Writing and performing with The Medea Project: Theater for Incarcerated Women/HIV Circle, Lisa Frias utilizes the medium of Dance and Theatre to teach the healing power of gratitude.
Lisa is the director of the Dance Department at Thomas R. Pollicita Middle School in Daly City, California. For more than 20 years, she has performed as a core member of The Medea Project: Theater for Incarcerated Women/HIV Circle. In 2019, she graduated from California Institute of Integral Studies, receiving her Master’s of Fine Arts. Her stage production, Gratitude, will run at Stagewerx in San Francisco from January 28 to 31, 2021.
At some point, it becomes impossible to separate life themes from art, which, of course, with all that is happening in the world, makes perfect sense. As the Black Lives Matter movement courageously changes history, the clarion call to pay attention, unpack privilege and allyship and walk the walk of anti-racist work blasts with deafening clarity. And in the throes of COVID, we are challenged to investigate the very core of our personal narratives. As we attempt to adjust to an ever-changing pandemic reality, it is impossible to reflect on or conceive of art-making without recognizing these profound contexts.
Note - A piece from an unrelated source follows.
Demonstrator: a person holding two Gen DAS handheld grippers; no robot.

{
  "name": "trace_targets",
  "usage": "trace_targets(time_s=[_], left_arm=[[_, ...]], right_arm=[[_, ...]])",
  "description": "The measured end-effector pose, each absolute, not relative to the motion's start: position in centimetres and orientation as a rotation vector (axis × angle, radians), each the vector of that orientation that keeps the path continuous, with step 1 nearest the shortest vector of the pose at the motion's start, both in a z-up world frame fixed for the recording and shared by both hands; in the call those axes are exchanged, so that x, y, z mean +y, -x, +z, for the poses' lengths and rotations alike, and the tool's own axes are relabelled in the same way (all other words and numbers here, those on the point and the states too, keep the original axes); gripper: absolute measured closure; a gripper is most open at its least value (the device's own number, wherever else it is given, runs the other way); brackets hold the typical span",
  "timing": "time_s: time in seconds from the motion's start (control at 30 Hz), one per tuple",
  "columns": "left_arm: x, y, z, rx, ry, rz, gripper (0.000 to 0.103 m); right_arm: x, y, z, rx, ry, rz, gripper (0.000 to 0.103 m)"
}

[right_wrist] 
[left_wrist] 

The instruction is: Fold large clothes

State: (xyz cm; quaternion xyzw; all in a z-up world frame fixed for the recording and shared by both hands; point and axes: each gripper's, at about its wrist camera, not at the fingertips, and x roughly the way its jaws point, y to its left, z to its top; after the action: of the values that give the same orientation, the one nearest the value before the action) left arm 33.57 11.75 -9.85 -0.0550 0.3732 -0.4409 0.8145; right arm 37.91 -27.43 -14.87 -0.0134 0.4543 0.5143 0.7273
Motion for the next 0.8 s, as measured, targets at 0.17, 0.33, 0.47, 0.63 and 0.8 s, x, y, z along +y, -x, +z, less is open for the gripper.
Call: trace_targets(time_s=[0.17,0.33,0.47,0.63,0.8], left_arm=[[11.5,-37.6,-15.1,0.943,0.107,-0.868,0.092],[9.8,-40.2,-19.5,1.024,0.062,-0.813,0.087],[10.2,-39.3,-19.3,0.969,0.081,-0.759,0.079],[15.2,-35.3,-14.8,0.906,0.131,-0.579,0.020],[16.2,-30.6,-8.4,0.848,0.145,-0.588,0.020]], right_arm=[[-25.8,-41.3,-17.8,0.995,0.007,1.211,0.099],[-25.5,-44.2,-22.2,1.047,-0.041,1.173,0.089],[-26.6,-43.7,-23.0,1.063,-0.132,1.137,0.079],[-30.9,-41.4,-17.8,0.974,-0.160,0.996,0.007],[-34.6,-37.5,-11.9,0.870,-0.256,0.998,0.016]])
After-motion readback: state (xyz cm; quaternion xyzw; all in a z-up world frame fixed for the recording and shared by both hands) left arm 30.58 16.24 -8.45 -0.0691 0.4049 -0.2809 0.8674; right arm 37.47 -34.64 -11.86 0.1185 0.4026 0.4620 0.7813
Since earning my MFA, my work includes revising my one-woman show, Gratitude, performing as a core member of The Medea Project: Theater for Incarcerated Women/HIV Circle, and teaching Middle School Dance full time.
Gratitude, in its first incarnation, constituted my MFA Thesis. A few months before that first performance, my dad died, and since then my mom has died too. So now I approach the work with the strange and rudderless sense of being parentless — mindful, of course, that mourning parents who live into old age are a blessing that many are not afforded.
During my show, one of the characters says, “Gratitude is the antidote to all of life’s poisons,” and I wonder — is it? Gratitude certainly doesn’t nullify or rectify inequity and abuse. Still, I am certain that gratitude is a grounding force, one that makes me more capable of moving correctly through the world with justice and love. That same character later says, “All the revolutionary people in history, they had equal parts rage and gratitude.”
If you’re not rageful, you’re not paying attention; if you’re not grateful, you’re not paying it forward. So, as I rework this piece, I find I am looking at the concept of gratitude from both familiar and new angles. If others are denied things that I get to be grateful for, what is incumbent upon me to do? What is the role of trauma and loss in shaping my own gratitude? Where do gratitude and healing dance?
Gratitude will go up at Stagewerx in San Francisco on January 28, 30, 31, 2021, directed by the legendary Rhodessa Jones. I met Rhodessa Jones, the director of The Medea Project: Theater for Incarcerated Women /HIV Circle when I started performing with the company in 1995. Through the years, the company’s work has always centered its stories on women as radical life-saving vehicles to both personal healing and social justice.
During my last semester at California Institute for Integral Studies, I performed in a Medea Project collaboration with Planned Parenthood called Birthright. Since then we have done numerous other performances and gone on tour. When Did Your Hands Become A Weapon was staged at Brava Theater and explored the many manifestations of violence against women.
The methodology of Rhodessa Jones and The Medea Project is more compelling than ever. She has always said, “You don’t get people to tell their stories; you tell your own.” The visceral sharing that is the cornerstone of Medea opens doors to all kinds of healing and revolution. Twenty-five years later, we are still sitting in a circle, nodding our heads, speaking, crying, laughing, and listening.
Since graduating, I have continued to direct the Thomas R. Pollicita Middle School Dance Department in Daly City. At-Home Learning during COVID has presented numerous challenges and demanded a lot of sharp learning curves with ZOOM and other technologies. What’s salient for me, though, is an even deeper appreciation of what I don’t know — specifically the unique challenges that my students have to face. A recurring theme during my time at CIIS was the importance of inquiry. Since graduating, I developed a Mindfulness program as part of my Dance curriculum at my school. I was unsure if it would fly, but the students let me know that not only was it helpful, but they wanted more of it, and they wanted it regularly. The profound resilience of youth, coupled with educators’ blind spots and systemic obstacles, sometimes means, as teachers, we don’t see the weight of the stressors they’re carrying. Often approaches to address students’ needs and trauma are very high stakes; mindfulness (and Dance) are resources for inquiry that don’t center the students as academic failures or victims but rather give them safe space to rest and engage. The ongoing inquiry into how I show up (for myself and them) feels essential.